Re: [PATCH v1] mm/vmalloc: fix exact allocations with an alignment > 1

From: David Hildenbrand
Date: Wed Sep 29 2021 - 11:05:15 EST


On 29.09.21 16:49, Uladzislau Rezki wrote:
On Wed, Sep 29, 2021 at 4:40 PM David Hildenbrand <david@xxxxxxxxxx> wrote:

On 29.09.21 16:30, Uladzislau Rezki wrote:

So the idea is that once we run into a dead end because we took a left
subtree, we rollback to the next possible rigth subtree and try again.
If we run into another dead end, we repeat ... thus, this can now happen
more than once.

I assume the only implication is that this can now be slower in some
corner cases with larger alignment, because it might take longer to find
something suitable. Fair enough.

Yep, your understanding is correct regarding the tree traversal. If no
suitable block
is found in left sub-tree we roll-back and check right one. So it can
be(the scanning)
more than one time.

I did some performance analyzing using vmalloc test suite to figure
out a performance
loss for allocations with specific alignment. On that syntactic test i
see approx. 30%
of degradation:

How realistic is that test case? I assume most alignment we're dealing
with is:
* 1/PAGE_SIZE
* huge page size (for automatic huge page placing)

Well that is synthetic test. Most of the alignments are 1 or PAGE_SIZE.
There are users which use internal API where you can specify an alignment
you want but those are mainly like KASAN, module alloc, etc.


2.225 microseconds vs 1.496 microseconds. That time includes both
vmalloc() and vfree()
calls. I do not consider it as a big degrade, but from the other hand
we can still adjust the
search length for alignments > one page:

# add it on top of previous proposal and search length instead of size
length = align > PAGE_SIZE ? size + align:size;

That will not allow to place huge pages in the case of kasan. And I
consider that more important than optimizing a syntactic test :) My 2 cents.

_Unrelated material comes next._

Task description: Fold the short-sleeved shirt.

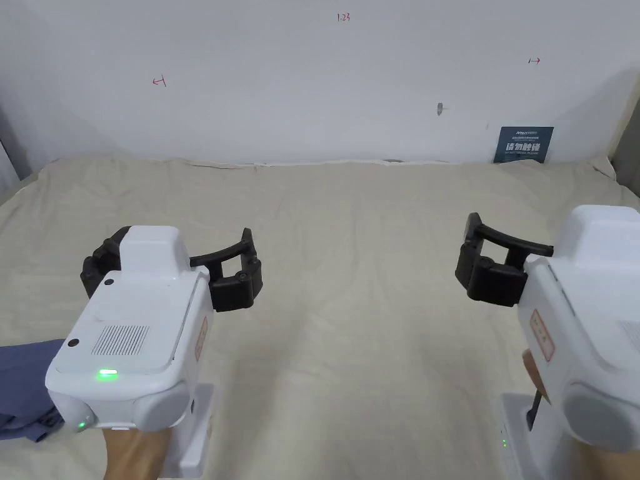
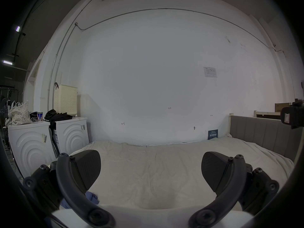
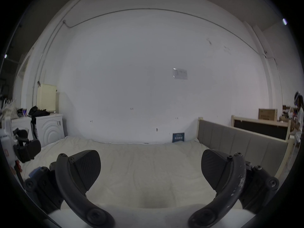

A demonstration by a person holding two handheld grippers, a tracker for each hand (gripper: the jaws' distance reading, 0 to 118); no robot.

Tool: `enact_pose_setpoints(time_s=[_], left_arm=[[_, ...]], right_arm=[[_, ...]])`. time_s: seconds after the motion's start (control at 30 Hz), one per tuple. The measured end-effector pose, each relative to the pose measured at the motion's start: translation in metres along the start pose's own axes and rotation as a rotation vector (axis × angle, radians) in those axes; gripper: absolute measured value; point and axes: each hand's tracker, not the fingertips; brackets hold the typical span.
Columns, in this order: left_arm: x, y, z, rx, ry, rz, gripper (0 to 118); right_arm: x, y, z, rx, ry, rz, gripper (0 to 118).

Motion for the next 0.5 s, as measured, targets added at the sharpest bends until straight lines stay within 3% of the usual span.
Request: enact_pose_setpoints(time_s=[0.13,0.33,0.5], left_arm=[[-0.001,0.000,-0.001,0.000,0.000,-0.001,118],[-0.001,0.001,-0.001,0.002,-0.008,-0.001,118],[0.000,0.003,-0.002,0.006,-0.014,0.003,118]], right_arm=[[0.007,0.005,-0.004,-0.106,-0.034,-0.077,118],[0.006,0.016,-0.009,-0.305,-0.166,-0.151,118],[0.011,0.018,-0.015,-0.456,-0.156,-0.212,118]])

Could you please to be more specific? I mean how is it connected with huge
pages mappings? Huge-pages are which have order > 0. Or you mean that
a special alignments are needed for mapping huge pages?

Let me try to clarify:


KASAN does an exact allocation when onlining a memory block, __vmalloc_node_range() will try placing huge pages first, increasing the alignment to e.g., "1 << PMD_SHIFT".

If we increase the search length in find_vmap_lowest_match(), that search will fail if the exact allocation is surrounded by other allocations. In that case, we won't place a huge page although we could -- because find_vmap_lowest_match() would be imprecise for alignments > PAGE_SIZE.


Memory blocks we online/offline on x86 are at least 128MB. The KASAN "overhead" we have to allocate is 1/8 of that -- 16 MB, so essentially 8 huge pages.

__vmalloc_node_range() will increase the alignment to 2MB to try placing huge pages first. find_vmap_lowest_match() will search within the given exact 16MB are a 18MB area (size + align), which won't work. So __vmalloc_node_range() will fallback to the original PAGE_SIZE alignment and shift=PAGE_SHIFT.

__vmalloc_area_node() will set the set_vm_area_page_order effectively to 0 -- small pages.

Does that make sense or am I missing something?

--
Thanks,

David / dhildenb